Randy Boyagoda is a literary critic, English professor, novelist and The Next Chapter(external link) columnist. He will chair the 2019 Scotiabank Giller Prize jury.
Boyagoda read The Flame, a collection of Leonard Cohen's last poems.

First encounter

"My impression of Leonard Cohen's life goes back to a really important moment in my own life as a writer which happened when I was probably 14 years old. I was watching TV and randomly caught a TV re-broadcast of a 1965 National Film Board documentary called Ladies and Gentlemen... Mr. Leonard Cohen. It's this beautiful profile of Cohen done in the mid-1960s, just as he was emerging as a major figure in Canadian culture."

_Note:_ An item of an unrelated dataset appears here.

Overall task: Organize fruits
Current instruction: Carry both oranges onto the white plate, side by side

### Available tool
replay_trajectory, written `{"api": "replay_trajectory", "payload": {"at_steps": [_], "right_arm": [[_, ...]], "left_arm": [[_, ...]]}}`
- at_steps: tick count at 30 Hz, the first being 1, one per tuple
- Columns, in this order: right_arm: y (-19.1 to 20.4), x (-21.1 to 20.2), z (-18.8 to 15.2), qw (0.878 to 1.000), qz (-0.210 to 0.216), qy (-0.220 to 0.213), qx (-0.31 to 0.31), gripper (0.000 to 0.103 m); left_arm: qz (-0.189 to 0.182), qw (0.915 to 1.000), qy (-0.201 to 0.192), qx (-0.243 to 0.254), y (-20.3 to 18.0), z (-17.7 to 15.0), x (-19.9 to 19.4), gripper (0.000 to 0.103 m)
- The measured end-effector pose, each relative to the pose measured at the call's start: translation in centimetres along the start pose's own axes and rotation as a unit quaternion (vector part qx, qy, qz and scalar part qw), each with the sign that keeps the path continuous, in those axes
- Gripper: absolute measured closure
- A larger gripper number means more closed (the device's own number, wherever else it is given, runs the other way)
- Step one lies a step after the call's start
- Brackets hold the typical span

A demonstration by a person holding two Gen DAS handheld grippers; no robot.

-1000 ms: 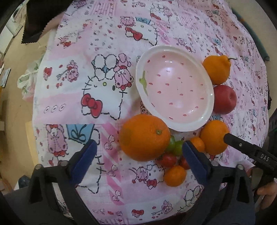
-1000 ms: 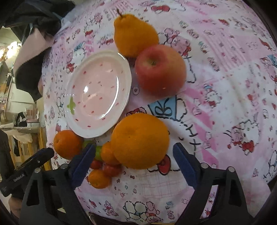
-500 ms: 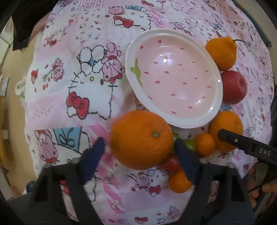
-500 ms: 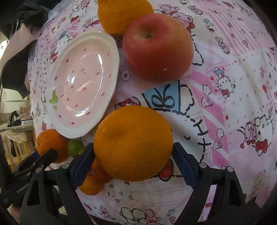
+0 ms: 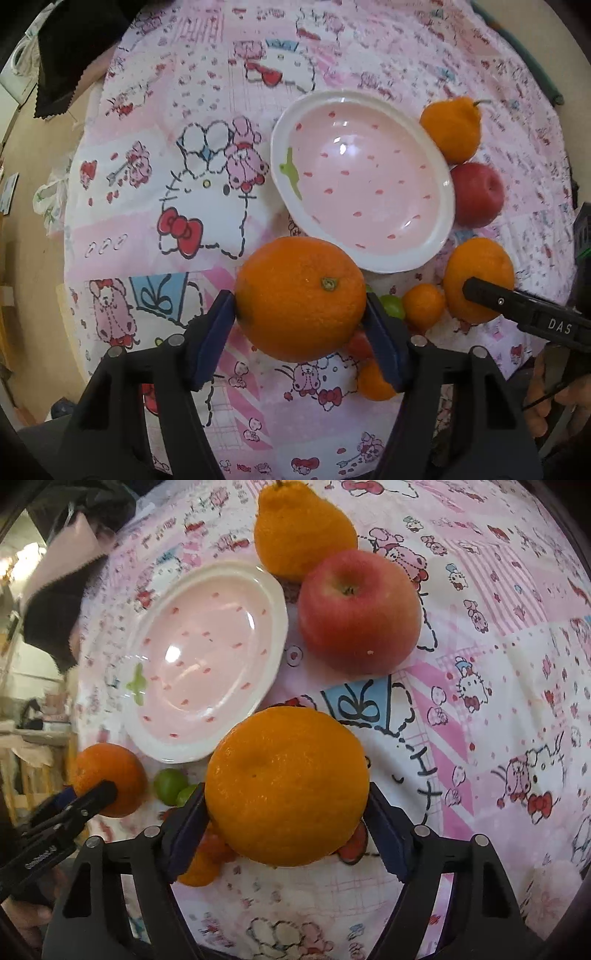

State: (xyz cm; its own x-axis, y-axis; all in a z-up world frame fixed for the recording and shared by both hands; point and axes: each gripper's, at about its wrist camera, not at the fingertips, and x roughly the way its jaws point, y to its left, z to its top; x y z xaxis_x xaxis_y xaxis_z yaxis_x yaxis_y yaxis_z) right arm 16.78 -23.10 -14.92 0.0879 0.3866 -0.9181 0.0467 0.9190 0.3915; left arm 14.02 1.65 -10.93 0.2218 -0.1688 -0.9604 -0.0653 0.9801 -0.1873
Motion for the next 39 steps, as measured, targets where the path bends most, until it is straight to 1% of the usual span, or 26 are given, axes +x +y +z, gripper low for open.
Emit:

Unsurprisingly warm and beautiful

"Reading The Flame, it's unsurprisingly a beautiful volume of Cohen's late poetry, original artwork and selections from his notebooks that date back decades. The editors suggest, in a speculative but confident sense, that Cohen would have wanted this to come out as it did.
"The Flame 'warms up' and highlights his entire body of work. That's why I like the title. It doesn't expose anything. It doesn't make anything brighter. But there's a warmer sense I think of Leonard Cohen as a writer and as a person writing that we get from this collection. It warms up our sense of this very cool guy."
Randy Boyagoda's comments have been edited for length and clarity.